José Garcia Medina entende que o dispositivo trata sobre a “hipótese de colisão entre direitos regulados por disposições que têm conteúdo de princípios, hipótese em que, para parte da doutrina seria o caso de ‘ponderar’ para se definir qual dos princípios deveria ser aplicado”.[12]

Fredie Didier Júnior analisa o tema das normas, previsto no parágrafo 2º do art. 489 do CPC, a partir do pensamento de Alexy, para saber se trata de conflitos entre regras ou entre princípios, o qual leciona que para solucionar tais conflitos, “é necessário que uma das regras integre uma hipótese de exceção à outra, ou então que um a delas seja invalidada e expurgada do ordenamento, em nome da subsistência da outra”.[13] Dessa forma, constatada a contradição entre “juízos concretos de dever-ser”, se ela não pode ser sanada com a inserção de uma “cláusula de exceção” em uma das regras, então se deve decidir qual delas deve ser invalidada.

Dessa maneira, reflete que os princípios não são tomados como exceção ao outro e nenhum deles precisa ser invalidado.  O que existe é uma “dimensão de pesos” (não de validade). Com isso, o princípio que mais pesar tem preferência em relação ao outro. Nesse ponto, Fredie Didier cita a obra de Humberto Ávila, intitulada “Teoria dos Princípios”, que examina essa diferenciação, trazendo que a ponderação não é exclusividade dos princípios[14].

A partir dessas considerações, Fredie Didier compreende que a técnica utilizada para superar o conflito normativo, exige do juiz uma justificação. [15]

Diante do que foi alhures exposto, entende-se que a discussão sobre conflito de normas está longe de terminar, mas, de todo modo, a doutrina processual, ao analisar o parágrafo 2º do art. 489 do CPC, chama atenção da necessidade do aplicador da lei observar a hermenêutica jurídica e, sendo caso de colisão de normas, deverá justificar, de forma fundamentada a decisão, dever esse previsto no art. 93, IX na Constituição Federal e reforçado no art. 11 do CPC que, quando violado, gerará a nulidade da decisão judicial.

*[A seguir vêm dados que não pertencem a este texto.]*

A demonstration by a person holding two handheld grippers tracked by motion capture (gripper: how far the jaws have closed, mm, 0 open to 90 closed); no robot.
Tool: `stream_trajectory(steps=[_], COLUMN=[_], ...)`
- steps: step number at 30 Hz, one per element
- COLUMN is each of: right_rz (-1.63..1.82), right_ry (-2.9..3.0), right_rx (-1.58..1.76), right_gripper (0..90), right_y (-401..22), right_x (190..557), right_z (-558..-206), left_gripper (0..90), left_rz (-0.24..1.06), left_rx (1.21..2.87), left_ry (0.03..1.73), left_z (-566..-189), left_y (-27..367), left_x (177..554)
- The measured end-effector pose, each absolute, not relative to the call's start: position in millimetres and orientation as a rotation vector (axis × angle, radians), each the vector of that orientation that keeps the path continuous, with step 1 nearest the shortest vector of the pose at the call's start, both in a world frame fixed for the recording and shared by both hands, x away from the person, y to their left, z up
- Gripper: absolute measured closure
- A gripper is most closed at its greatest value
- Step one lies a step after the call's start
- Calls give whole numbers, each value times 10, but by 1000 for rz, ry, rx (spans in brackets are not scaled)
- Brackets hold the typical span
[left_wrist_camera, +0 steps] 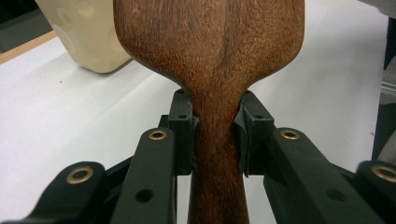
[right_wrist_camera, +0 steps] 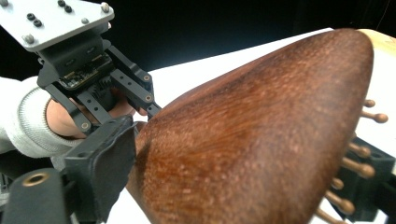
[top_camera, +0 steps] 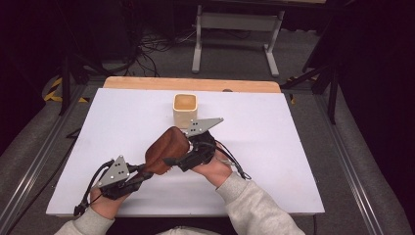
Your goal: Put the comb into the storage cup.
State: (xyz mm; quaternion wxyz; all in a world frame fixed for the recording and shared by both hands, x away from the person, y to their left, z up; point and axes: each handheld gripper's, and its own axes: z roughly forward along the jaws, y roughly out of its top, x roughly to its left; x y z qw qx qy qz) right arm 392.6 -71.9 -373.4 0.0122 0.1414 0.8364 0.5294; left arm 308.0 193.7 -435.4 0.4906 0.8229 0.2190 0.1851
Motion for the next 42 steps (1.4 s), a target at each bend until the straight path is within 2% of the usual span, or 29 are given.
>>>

Por fim, é importante ressaltar que a falta da justificativa específica contida na redação do §2º, do art. 489 do CPC, gera a possibilidade da parte interpor os embargos de declaração nos termos do art. 1022, II, do CPC, para que a decisão judicial seja completa, cumprindo o Poder Judiciário a sua missão de ofertar uma prestação jurisdicional qualificada e transparente, observando-se os valores e as normas previstas na Constituição Federal e na Lei Processual Civil, nos termos do art. 1º, do CPC.

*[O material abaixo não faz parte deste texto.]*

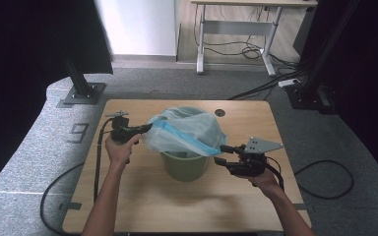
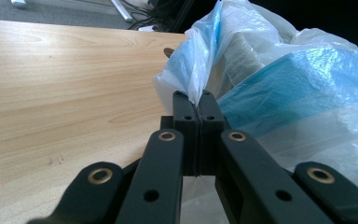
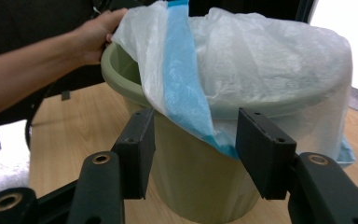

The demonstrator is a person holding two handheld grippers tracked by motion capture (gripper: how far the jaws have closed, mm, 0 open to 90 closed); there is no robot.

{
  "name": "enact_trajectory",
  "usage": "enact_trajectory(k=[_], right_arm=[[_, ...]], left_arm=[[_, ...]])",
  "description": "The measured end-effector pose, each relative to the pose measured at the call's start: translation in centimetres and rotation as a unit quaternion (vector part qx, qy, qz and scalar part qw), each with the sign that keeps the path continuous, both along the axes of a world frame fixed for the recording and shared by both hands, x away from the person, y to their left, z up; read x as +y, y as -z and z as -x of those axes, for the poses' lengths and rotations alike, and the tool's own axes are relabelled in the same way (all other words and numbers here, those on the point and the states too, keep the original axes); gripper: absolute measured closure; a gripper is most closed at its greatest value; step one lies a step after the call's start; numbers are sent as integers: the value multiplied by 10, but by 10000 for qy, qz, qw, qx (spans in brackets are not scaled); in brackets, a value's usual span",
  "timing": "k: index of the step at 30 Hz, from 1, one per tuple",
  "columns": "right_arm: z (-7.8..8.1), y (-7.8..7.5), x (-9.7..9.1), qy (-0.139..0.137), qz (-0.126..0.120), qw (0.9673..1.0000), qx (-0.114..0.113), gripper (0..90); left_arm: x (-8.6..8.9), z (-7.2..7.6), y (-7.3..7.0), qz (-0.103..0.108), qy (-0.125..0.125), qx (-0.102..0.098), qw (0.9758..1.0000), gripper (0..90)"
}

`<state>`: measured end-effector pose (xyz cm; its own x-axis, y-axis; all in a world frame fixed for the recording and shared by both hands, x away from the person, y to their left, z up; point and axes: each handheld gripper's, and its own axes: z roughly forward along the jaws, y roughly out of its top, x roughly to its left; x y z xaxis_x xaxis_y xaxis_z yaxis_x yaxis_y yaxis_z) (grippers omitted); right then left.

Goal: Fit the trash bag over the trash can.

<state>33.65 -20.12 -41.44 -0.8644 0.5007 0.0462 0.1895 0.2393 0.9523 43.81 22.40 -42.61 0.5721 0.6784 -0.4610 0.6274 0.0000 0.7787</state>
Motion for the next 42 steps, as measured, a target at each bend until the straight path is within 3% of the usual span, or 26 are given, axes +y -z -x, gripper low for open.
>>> enact_trajectory(k=[3,6,8,13,21,28,37,39,42], right_arm=[[-2,4,4,67,90,9999,-35,585],[-3,8,6,106,135,9998,-128,803],[-2,10,5,70,128,9998,-167,883],[2,18,3,-134,-71,9998,-160,890],[15,39,7,-573,18,9983,-70,890],[18,50,16,-561,355,9978,-26,890],[13,60,22,-578,401,9974,123,890],[13,62,22,-520,510,9972,148,890],[10,69,21,-414,623,9969,234,890]], left_arm=[[0,0,0,-22,13,0,10000,891],[0,0,0,-36,26,5,10000,891],[0,0,1,-44,18,15,10000,891],[1,2,3,-71,22,25,10000,891],[-1,6,-1,-47,154,5,9999,890],[2,16,-4,-40,247,-25,9997,889],[7,19,0,-22,234,42,9997,889],[7,19,2,-139,206,80,9997,890],[8,17,6,-156,205,151,9996,890]])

[1] WAMBIER, Teresa Arruda Alvim; CONCEIÇÃO, Maria Lúcia Lins; RIBEIRO, Leonardo Ferres da Silva; MELLO, Rogerio Licastro Torres. Primeiros comentários ao novo código de processo civil: artigo por artigo. São Paulo: Revista dos Tribunais, 2020, p.796.

[2] JUNIOR, Nelson Nery, NERY Rosa Maria de Andrade. Código de Processo Civil comentado I, 21. ed. Rev. atual. e ampl. — São Paulo: Thomson Reuters Brasil, 2023, p.1107

[3] NEVES, Daniel Amorim Assumpção, Manual de Direito Processual Civil, 10ª Ed., Ed. Juspovm, 2018 p.192

[4] NEVES, Daniel Amorim Assumpção, p.192

[5] NEVES, Daniel Amorim Assumpção, p.192

[6] Enunciado 25 da ENFAM: “A vedação da concessão de tutela de urgência cujos efeitos possam ser irreversíveis (art.300, § 3°, do CPC/2015) pode ser afastada no caso concreto com base na garantia do acesso à Justiça (art. 5°, XXXV, da CRFB)

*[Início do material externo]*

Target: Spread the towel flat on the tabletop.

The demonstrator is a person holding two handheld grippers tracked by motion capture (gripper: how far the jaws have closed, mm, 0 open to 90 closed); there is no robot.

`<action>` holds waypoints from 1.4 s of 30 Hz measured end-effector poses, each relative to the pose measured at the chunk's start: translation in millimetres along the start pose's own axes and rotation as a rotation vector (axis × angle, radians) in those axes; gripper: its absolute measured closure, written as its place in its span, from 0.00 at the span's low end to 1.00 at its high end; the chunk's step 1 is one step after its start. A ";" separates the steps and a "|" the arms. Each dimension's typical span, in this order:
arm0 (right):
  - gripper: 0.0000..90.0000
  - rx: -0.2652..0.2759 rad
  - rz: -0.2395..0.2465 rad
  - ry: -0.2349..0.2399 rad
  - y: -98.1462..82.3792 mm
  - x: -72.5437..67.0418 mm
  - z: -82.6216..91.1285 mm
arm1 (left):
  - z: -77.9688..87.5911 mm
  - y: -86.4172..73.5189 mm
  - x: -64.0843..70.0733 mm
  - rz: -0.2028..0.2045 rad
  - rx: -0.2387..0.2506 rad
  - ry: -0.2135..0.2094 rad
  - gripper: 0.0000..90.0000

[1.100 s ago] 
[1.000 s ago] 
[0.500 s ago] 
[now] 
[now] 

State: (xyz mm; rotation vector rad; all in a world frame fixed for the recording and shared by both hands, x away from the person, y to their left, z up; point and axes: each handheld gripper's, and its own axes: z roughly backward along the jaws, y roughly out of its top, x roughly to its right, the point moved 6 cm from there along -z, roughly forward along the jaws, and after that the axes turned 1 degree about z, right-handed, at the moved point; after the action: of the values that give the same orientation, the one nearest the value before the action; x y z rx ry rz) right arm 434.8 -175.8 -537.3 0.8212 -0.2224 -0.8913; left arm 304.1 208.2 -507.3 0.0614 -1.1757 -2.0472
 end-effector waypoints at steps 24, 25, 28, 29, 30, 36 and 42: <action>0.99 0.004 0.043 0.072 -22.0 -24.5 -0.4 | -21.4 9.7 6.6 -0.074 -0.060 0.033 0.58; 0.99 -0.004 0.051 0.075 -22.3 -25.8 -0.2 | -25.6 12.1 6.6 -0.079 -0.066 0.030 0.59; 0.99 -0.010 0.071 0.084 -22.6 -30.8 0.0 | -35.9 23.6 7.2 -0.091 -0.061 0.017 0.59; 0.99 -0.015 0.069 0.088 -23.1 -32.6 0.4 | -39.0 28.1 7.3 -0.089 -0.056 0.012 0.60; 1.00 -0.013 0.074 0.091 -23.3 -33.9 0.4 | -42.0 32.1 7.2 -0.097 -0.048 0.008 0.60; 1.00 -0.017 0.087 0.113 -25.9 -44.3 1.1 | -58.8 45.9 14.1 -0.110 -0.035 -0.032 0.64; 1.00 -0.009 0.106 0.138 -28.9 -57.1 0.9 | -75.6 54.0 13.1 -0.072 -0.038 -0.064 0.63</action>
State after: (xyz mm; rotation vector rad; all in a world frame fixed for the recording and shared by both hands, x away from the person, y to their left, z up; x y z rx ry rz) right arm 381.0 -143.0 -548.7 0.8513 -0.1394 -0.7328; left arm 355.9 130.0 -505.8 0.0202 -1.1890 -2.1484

[7] NEVES, Daniel Amorim Assumpção, p.192

[8] REsp n. 1.285.463/SP, Relator Ministro Humberto Martins, Segunda Turma do STJ.

[9] Bueno, Cássio Scarpinella. Manual de Direito Processual Civil, 3 ed., Ed. Saraiva, São Paulo, 2017, p.414.

[10] Art. 8º Ao aplicar o ordenamento jurídico, o juiz atenderá aos fins sociais e às exigências do bem comum, resguardando e promovendo a dignidade da pessoa humana e observando a proporcionalidade, a razoabilidade, a legalidade, a publicidade e a eficiência.

[11] Art. 140 O juiz não se exime de decidir sob a alegação de lacuna ou obscuridade do ordenamento jurídico.

[12] MEDINA, José Miguel Garcia, MEDINA, Janaina Marchi, Guia Prático do novo Código de Processo Civil Brasileiro, Ed. RT, 2016, p.114

[13] DIDIER JR. Fredie, BRAGA, Paula Sarno e Oliveira, Rafael Alexandria de, Curso de direito processual civil, 10. ed.- Salvador: Ed. Jus Podivm, V 2, 2015. p. 324.

[14] DIDIER JR. Fredie, BRAGA, Paula Sarno e Oliveira, Rafael Alexandria. p. 325.

[15] DIDIER JR. Fredie, BRAGA, Paula Sarno e Oliveira, Rafael Alexandria de, p. 325.